# Absolute value question

1. Jan 5, 2008

### Quinn Morris

1. The problem statement, all variables and given/known data

25|x| = x^2 + 144

2. Relevant equations

none

3. The attempt at a solution

okay well, i'm not quite sure what to do, do i try to isolate the |x|? and then break it up into a postive and negative?

|x| = (x^2 + 144)/25 ?

but from here i become lost.....

2. Jan 5, 2008

### HallsofIvy

Staff Emeritus
Why not do what you just said? You have "isolated" |x|, now break it into positive and negative parts.

If $x\ge 0$ then |x|= x so the equation becomes $x= (x^2+ 144)/25$ or $25x= x^2+ 144$. Solve that quadratic equation. Remember that only $x\ge 0$ are valid solutions.

If x< 0, then |x|= -x so the equation becomes $-x= (x^2+ 144)/25$ or $-25x= x^2+ 144$. Solve that quadratic equation. Remember that only x< 0 are valid solutions.

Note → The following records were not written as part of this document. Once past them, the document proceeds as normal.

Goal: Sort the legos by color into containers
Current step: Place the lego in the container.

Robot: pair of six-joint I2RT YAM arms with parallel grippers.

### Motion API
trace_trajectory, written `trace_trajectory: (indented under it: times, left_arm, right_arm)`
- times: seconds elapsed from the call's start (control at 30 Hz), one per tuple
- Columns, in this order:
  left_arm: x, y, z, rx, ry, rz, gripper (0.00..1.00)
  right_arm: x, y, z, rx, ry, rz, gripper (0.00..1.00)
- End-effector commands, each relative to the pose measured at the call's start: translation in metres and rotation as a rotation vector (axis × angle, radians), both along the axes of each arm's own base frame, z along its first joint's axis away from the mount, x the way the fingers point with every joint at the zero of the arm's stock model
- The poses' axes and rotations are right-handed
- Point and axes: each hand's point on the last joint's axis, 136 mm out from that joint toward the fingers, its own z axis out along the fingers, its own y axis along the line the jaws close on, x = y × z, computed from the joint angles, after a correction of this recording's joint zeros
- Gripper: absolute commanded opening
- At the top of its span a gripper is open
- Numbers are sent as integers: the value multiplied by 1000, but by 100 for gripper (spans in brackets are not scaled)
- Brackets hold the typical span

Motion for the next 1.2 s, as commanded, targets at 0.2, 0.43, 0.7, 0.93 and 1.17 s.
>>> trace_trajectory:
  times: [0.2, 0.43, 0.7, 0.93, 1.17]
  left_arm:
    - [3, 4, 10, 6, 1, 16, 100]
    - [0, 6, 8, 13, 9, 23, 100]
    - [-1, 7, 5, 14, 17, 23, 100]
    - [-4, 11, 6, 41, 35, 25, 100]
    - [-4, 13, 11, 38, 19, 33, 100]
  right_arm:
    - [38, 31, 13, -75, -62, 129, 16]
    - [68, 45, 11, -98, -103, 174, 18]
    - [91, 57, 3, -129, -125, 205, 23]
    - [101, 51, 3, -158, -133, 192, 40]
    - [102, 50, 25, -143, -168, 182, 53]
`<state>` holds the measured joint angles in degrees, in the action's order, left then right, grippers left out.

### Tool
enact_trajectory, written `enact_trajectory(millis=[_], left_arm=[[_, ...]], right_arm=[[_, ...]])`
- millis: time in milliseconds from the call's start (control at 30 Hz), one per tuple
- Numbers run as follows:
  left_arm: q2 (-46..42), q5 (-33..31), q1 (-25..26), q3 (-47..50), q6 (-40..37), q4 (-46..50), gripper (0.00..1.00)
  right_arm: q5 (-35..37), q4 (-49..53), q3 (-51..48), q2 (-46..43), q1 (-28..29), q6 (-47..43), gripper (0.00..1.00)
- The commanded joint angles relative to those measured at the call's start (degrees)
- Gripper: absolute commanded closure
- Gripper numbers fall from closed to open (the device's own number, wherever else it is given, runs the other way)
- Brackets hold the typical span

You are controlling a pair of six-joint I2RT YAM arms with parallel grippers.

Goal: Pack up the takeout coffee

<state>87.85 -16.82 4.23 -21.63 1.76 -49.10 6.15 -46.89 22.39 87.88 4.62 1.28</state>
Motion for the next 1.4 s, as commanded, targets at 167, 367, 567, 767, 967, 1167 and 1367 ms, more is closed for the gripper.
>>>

You might notice that it is easier to first break into two cases and then solve for x.

3. Jan 5, 2008

### Quinn Morris

okay so should my answer be x = +/- 16, +/- 9?

4. Jan 5, 2008

### Gib Z

It's quite easy to check yourself =P Especially when checking one of the positive solutions gets rid of the negative counterpart as well.

5. Jan 5, 2008

k thx